WORK INSTRUCTION >> Only the lines from the start of the entries up to and including the line with "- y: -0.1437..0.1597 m" should be written out, exactly as they stand.

DATA TO EXAMINE >>

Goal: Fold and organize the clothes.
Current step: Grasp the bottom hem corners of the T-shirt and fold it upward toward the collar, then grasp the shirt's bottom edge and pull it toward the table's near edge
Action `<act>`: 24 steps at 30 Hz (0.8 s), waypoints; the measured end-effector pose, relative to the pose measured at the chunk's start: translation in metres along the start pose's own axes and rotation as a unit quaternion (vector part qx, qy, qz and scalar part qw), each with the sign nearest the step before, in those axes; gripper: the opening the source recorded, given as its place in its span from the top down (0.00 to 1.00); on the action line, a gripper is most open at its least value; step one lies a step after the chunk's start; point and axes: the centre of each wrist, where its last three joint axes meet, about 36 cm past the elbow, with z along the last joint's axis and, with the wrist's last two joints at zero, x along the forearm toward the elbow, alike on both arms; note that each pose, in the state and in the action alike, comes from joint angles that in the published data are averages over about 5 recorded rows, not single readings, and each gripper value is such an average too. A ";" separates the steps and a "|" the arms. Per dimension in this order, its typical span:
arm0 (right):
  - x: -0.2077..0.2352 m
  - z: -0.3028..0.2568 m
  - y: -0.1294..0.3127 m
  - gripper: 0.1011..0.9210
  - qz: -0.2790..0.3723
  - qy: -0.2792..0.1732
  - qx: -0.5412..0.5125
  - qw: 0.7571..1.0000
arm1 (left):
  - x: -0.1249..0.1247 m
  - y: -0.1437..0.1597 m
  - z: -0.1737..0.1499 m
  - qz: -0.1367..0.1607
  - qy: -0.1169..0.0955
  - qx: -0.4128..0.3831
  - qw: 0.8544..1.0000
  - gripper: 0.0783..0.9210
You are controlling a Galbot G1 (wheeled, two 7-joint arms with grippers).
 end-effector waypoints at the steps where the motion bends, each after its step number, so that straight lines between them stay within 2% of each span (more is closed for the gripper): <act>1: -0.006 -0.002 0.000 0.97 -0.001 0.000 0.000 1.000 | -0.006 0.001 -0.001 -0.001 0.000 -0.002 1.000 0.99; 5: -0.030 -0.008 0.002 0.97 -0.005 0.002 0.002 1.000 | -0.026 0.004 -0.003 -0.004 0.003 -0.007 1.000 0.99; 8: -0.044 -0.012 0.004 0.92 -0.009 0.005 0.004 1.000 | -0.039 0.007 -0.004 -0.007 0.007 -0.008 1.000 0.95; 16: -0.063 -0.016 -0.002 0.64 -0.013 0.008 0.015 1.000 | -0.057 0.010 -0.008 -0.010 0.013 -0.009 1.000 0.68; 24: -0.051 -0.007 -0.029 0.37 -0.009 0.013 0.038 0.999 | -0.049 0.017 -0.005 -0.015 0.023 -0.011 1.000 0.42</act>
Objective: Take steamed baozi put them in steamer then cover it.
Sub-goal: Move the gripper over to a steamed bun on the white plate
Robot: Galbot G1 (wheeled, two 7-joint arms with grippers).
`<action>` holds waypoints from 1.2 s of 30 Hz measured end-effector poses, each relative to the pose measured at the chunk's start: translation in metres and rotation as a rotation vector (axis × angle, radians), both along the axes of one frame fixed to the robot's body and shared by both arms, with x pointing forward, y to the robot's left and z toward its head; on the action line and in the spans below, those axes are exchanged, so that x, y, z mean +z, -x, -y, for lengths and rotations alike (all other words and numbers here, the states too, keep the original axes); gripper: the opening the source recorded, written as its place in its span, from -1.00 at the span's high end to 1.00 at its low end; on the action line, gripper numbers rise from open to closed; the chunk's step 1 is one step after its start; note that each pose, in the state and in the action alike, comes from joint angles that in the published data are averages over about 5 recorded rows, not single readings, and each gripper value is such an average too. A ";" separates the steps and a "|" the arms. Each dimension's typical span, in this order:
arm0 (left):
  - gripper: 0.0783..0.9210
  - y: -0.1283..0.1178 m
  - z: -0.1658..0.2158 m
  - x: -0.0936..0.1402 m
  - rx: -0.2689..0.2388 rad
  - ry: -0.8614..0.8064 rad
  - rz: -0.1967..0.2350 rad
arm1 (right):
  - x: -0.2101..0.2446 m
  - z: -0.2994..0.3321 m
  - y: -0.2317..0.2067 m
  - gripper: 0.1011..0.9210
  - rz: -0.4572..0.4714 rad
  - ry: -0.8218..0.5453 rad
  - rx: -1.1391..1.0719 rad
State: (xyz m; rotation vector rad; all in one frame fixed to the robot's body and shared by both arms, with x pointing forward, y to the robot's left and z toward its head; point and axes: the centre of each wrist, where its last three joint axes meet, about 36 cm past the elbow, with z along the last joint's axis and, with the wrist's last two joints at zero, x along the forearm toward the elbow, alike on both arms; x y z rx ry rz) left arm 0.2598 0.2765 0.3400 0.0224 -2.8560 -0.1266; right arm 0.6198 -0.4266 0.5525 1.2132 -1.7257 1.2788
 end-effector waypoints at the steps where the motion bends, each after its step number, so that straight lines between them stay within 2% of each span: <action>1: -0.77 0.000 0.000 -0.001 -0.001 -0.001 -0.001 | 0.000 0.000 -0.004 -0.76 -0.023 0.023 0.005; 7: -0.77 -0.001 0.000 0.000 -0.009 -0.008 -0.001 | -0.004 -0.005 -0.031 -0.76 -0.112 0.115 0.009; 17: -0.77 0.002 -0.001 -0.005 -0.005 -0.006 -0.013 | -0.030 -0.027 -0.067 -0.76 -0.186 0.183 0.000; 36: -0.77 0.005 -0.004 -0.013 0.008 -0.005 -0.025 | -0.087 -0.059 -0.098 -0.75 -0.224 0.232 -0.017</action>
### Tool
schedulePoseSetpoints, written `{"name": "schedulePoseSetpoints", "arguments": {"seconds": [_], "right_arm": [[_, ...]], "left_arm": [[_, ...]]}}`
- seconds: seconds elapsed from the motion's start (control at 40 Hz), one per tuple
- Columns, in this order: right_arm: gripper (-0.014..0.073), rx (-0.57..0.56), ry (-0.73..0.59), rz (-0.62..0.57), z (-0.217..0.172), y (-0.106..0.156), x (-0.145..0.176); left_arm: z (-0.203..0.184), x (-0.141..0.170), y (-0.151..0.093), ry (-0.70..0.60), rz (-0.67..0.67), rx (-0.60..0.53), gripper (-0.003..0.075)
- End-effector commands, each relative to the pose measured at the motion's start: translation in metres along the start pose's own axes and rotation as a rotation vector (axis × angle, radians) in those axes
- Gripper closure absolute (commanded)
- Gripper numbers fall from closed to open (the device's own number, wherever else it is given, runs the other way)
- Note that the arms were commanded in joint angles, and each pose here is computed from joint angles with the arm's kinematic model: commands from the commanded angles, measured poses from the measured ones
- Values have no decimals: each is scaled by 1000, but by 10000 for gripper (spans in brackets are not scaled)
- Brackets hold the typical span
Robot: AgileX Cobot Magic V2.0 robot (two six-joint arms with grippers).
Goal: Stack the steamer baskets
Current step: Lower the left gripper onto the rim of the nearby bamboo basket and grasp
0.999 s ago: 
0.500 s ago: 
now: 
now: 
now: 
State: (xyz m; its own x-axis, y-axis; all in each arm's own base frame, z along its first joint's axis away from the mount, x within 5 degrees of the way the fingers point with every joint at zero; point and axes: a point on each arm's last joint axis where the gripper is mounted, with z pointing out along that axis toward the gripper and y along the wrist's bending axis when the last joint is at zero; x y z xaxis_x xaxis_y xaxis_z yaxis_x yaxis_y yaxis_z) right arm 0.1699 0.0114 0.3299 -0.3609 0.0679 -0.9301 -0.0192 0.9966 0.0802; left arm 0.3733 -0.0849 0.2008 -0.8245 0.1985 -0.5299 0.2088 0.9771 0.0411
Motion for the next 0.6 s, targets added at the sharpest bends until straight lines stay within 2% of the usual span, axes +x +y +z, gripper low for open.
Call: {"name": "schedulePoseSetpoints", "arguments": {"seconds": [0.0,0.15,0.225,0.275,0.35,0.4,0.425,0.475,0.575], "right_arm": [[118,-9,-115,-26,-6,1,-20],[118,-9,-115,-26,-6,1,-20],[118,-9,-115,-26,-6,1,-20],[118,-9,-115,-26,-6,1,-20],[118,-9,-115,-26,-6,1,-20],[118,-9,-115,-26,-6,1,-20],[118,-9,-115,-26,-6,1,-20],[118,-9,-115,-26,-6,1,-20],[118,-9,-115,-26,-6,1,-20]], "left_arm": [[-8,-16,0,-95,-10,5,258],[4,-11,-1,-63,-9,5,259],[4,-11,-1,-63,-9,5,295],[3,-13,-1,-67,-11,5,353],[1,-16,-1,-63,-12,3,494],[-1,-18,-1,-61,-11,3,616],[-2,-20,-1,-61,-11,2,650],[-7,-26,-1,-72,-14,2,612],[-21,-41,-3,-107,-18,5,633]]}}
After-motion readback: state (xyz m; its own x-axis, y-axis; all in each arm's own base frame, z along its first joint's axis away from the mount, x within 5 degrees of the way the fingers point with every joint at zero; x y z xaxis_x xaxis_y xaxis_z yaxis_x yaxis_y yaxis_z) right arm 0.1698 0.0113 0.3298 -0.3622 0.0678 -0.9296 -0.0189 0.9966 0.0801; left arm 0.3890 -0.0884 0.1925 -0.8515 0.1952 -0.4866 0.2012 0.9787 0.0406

ANSWER TO THIS EXERCISE >>
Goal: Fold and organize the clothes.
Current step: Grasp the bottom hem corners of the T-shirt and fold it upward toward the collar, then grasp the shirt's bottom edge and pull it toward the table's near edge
Action `<act>`: 24 steps at 30 Hz (0.8 s), waypoints; the measured end-effector pose, relative to the pose measured at the chunk's start: translation in metres along the start pose's own axes and rotation as a unit quaternion (vector part qx, qy, qz and scalar part qw), each with the sign nearest the step before, in those axes; gripper: the opening the source recorded, given as its place in its span from the top down (0.00 to 1.00); on the action line, a gripper is most open at its least value; step one lies a step after the chunk's start; point and axes: the centre of each wrist, where its last three joint axes meet, about 36 cm past the elbow, with z along the last joint's axis and, with the wrist's last two joints at zero, x along the forearm toward the elbow, alike on both arms; note that each pose, in the state and in the action alike, comes from joint angles that in the published data are averages over about 5 recorded rows, not single readings, and each gripper value is such an average too. A ";" separates the steps and a "|" the arms. Per dimension in this order, its typical span:
arm0 (right):
  - x: -0.2077..0.2352 m
  - z: -0.3028..0.2568 m
  - y: -0.1294..0.3127 m
  - gripper: 0.1011..0.9210
  - qz: -0.2790..0.3723
  - qy: -0.2792..0.1732
  - qx: -0.5412..0.5125
  - qw: 0.7571..1.0000
arm1 (left):
  - x: -0.1249..0.1247 m
  - y: -0.1437..0.1597 m

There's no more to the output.